Economist, Dr. Lord Mensah says government’s dollar denominated bonds to be issued next month, will help stabilize the cedi.
A revised calendar on government’s borrowing from August to December this year, shows that government will issue a total of 25.2 billion cedis for the period to settle forecasted maturing debts.
Of the amount, a 5 year 1 billion cedis bond or its equivalent in dollars, will be issued next month.
Dr. Lord Mensah believes the decision could not have come at a better time as there is more demand for the dollar especially within this period.
“I think it’s a good idea looking at the time that we are considering going to the international market if we are purposely going to borrow to shore up our currency. In the end, money borrowed cannot be kept in government accounts thinking that they have nothing to do but then just to cushion the cedi,” he told Citi Business News.
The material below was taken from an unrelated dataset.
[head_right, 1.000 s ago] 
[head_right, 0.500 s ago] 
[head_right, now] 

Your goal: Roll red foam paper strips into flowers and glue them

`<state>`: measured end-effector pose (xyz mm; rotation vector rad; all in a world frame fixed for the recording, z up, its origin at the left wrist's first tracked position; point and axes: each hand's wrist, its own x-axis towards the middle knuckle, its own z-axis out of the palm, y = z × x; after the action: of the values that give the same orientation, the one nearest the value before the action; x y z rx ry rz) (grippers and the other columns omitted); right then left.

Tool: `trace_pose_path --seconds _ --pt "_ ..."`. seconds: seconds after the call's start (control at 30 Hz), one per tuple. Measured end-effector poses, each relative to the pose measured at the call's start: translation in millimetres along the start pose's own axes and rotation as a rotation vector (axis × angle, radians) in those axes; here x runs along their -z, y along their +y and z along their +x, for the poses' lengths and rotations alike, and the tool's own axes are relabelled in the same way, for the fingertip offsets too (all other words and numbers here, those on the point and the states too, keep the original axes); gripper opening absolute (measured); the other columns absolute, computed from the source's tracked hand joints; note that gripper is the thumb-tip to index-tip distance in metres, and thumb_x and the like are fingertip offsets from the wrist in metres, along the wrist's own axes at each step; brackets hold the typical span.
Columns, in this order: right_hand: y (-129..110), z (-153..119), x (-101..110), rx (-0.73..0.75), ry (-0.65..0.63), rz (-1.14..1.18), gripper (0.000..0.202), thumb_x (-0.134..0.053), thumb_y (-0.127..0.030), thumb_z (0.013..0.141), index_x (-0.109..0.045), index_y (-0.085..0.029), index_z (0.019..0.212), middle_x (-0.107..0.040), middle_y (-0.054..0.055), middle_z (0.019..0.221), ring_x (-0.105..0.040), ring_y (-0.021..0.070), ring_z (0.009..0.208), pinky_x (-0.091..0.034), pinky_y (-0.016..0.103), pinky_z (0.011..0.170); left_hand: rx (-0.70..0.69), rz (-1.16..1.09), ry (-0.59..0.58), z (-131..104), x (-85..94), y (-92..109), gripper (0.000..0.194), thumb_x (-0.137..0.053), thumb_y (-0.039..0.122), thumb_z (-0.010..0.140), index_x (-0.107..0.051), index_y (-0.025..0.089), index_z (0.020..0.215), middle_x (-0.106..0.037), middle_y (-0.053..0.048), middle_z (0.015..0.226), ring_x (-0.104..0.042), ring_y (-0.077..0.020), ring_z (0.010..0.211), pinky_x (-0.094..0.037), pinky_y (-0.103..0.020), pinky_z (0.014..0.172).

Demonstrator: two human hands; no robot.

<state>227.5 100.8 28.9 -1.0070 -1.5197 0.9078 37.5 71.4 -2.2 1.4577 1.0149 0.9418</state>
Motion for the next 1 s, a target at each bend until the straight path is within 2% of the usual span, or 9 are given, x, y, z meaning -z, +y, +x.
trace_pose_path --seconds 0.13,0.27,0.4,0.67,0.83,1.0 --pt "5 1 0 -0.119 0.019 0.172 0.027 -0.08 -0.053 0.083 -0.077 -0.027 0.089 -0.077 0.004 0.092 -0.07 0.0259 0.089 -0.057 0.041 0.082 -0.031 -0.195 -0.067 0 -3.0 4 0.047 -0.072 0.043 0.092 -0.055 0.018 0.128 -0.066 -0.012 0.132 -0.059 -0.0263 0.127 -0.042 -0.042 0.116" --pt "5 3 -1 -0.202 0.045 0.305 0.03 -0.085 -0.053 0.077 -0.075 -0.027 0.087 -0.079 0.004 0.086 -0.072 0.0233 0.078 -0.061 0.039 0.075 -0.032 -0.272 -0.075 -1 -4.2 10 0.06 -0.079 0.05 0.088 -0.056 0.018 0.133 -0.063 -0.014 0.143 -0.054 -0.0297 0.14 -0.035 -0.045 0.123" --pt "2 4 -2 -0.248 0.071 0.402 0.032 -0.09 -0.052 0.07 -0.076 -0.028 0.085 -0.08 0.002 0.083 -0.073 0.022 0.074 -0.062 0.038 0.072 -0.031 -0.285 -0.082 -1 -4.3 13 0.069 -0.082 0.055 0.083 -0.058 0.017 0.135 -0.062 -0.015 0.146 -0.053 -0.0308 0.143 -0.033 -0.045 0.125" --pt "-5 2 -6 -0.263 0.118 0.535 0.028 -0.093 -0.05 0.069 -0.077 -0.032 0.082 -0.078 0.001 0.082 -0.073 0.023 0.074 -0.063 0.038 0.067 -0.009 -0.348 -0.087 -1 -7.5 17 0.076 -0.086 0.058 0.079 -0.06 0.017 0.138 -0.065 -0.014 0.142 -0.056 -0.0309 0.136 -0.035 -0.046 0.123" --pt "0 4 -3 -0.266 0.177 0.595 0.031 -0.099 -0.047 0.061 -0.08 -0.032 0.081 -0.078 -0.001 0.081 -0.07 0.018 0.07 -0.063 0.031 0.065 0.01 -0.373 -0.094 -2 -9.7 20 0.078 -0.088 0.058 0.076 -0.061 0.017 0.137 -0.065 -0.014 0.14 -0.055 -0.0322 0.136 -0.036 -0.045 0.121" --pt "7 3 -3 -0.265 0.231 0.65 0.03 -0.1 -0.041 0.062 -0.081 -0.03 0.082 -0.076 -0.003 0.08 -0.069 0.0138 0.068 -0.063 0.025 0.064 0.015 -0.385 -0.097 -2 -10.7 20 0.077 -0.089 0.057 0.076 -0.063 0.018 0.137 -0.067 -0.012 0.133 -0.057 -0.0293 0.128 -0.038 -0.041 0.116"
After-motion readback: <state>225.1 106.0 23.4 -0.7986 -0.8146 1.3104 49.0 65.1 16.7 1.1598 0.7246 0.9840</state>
Dr. Mensah however cautioned that government must invest the proceeds in economic ventures in order to reap the full objectives of stemming the cedi from depreciating against major trading currencies.
“Every single currency that is being borrowed should serve a purpose so at the end of the day when it comes to paying back, we do not struggle,” he cautioned.
“If we do not have any reason to borrow, it’s not about just going on a borrowing spree. I think that anybody that goes to borrow has a purpose for that and that is indicated in the prospectus,” he further remarked.
Some have argued that the 25.3 billion cedis to be borrowed is rather on the high side as it increases government’s burden on reducing the country’s debt to GDP ratio.
Though Dr. Lord Mensah admits that the development is worrying, government has no option than to go ahead and issue the bonds to meet its need for funds.
According to him, the balance of 1.4 billion cedis in its issuance and settlement is even less compared to the 1.8 billion cedis Finance Minister, Seth Terkper sought from Parliament during the mid year review of this year’s budget in July.